Microcode lines 360-390 implement the steps:
1. prep_regs() subroutine moves TOS to R7 and clears TOS. TOS which is now 0, and NOS can be imagined as one long 2*n (e.g. 32 or 64 bit) register where the shift and add occurs. The "parameter" max passed in looks by syntax as a subroutine input parameter, but it is simply a shorthand for register assignment operation in the same microcode cycle which calls the subroutine. This way when first instruction of subroutine executes, the loopcnt register is set to n-1 (max value). Definition of subroutine can be seen around line 204.
2. Single rotation (n operations in subroutine above) also updated the zero bit for register NOS, so if this is set we can bail out as we have x * 0 = 0
3. NOS is shifted down to get LSB, which lands in delay status flag. To preserve state of registers a shift up is executed right after (np_d2_d2 is followed by np_m2_m2)
4. If LSB was 1, execute add step (m_add_r7)
5. The addition can result in carry, so set delay status bit (which will be shifted into MSB of TOS), and proceed with shift of the 32/64 aggregate TOS/NOS register (m_shift1)

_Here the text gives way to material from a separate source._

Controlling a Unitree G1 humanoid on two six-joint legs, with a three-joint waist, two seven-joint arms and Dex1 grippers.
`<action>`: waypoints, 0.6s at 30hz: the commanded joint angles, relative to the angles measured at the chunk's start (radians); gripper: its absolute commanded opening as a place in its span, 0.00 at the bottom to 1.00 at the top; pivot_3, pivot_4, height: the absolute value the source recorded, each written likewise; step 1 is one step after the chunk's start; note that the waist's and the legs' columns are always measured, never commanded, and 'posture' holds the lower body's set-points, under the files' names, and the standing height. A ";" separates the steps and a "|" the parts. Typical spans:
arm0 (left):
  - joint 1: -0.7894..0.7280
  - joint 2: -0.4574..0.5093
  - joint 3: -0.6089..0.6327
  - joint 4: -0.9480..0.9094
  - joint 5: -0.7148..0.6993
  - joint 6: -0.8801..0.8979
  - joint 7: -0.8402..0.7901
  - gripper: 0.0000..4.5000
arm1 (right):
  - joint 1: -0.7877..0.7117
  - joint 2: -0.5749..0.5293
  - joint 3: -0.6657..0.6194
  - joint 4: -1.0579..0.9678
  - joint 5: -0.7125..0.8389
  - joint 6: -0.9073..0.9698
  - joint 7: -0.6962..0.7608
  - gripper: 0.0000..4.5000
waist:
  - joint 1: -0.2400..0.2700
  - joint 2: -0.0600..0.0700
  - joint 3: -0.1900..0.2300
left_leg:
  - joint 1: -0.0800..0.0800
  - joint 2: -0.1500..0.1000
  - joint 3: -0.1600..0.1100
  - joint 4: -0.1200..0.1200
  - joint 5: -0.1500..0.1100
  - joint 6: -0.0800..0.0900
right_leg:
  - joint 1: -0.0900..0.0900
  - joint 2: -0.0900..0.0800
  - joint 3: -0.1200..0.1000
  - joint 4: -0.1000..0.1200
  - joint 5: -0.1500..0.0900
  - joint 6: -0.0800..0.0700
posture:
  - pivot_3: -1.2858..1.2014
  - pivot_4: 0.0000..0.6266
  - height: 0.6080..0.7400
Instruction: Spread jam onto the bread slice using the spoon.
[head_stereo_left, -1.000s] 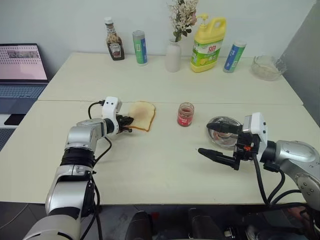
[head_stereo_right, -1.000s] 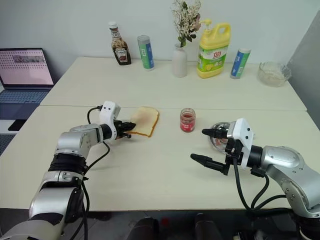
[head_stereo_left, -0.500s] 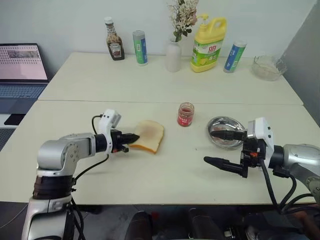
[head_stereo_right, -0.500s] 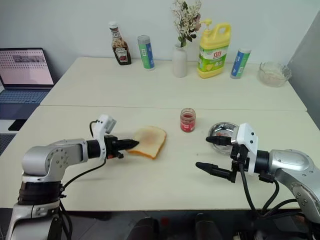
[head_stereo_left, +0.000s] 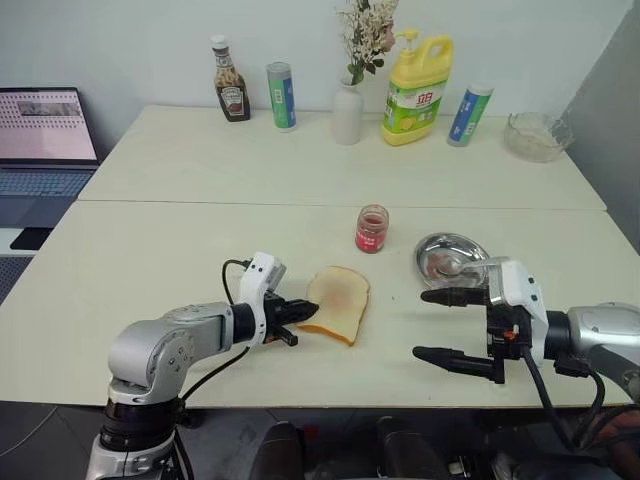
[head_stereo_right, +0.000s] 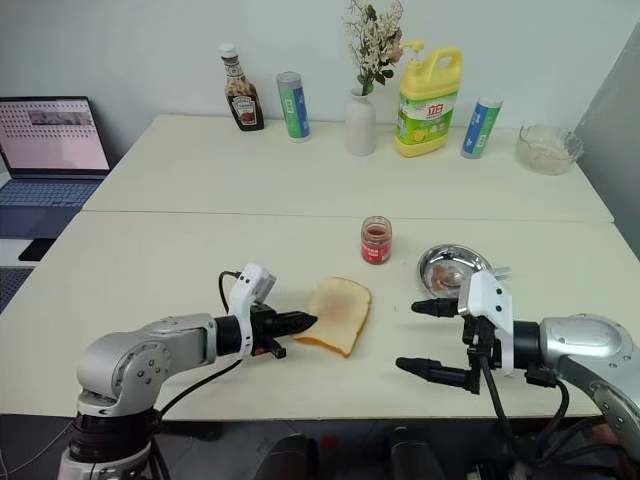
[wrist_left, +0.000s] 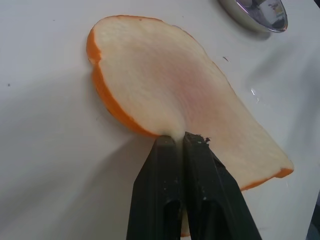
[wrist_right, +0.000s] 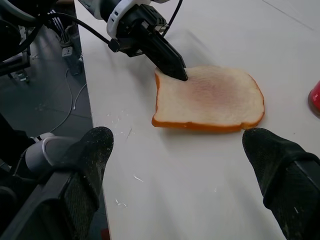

6. If addition produced no carry, set delay bit to 0 so that will be shifted into MSB of TOS (m_shift0)
7. m_shift: note how TOS and NOS are connected together along with delay status bit. A single rotate down step is executed. Because all other registers (R2...R7) get this step too, after n cycles they will be rotated back to original value, only NOS and TOS accumulating the result
8. switch matrix connections are reset for next iteration, loopcnt is examined, if zero then iterations are done
9. loop counter is decremented and proceed with step 3.
/ (TOS <= NOS div TOS, NOS <= NOS mod TOS)
The unsigned (restoring) binary division algorithm and conceptual design of the hardware for it are described here. The only difference is that all operations in the flow chart are executed serially so need n cycles. The beauty of this setup is that it simultaneously generates div and mod values. For clarity, even register names A, Q, M are used in the microcode (note that using .alias directive makes it easy to give alternative name to any symbol)
Microcode lines 490-530 implement the steps (note the subroutine is factored out so that can be used also as part of square root algorithm):
1. prep_regs() subroutine described above is invoked to clear TOS after saving it to R7.
2. if NOS was detected as zero, is is divide by zero case, so bail out to error routine (there is a special case when called from square root flagged by delay = 1)
3. divloop: Q (NOS) and A (TOS) are connected into a 2*n long register and shifted up (m2_m2_np)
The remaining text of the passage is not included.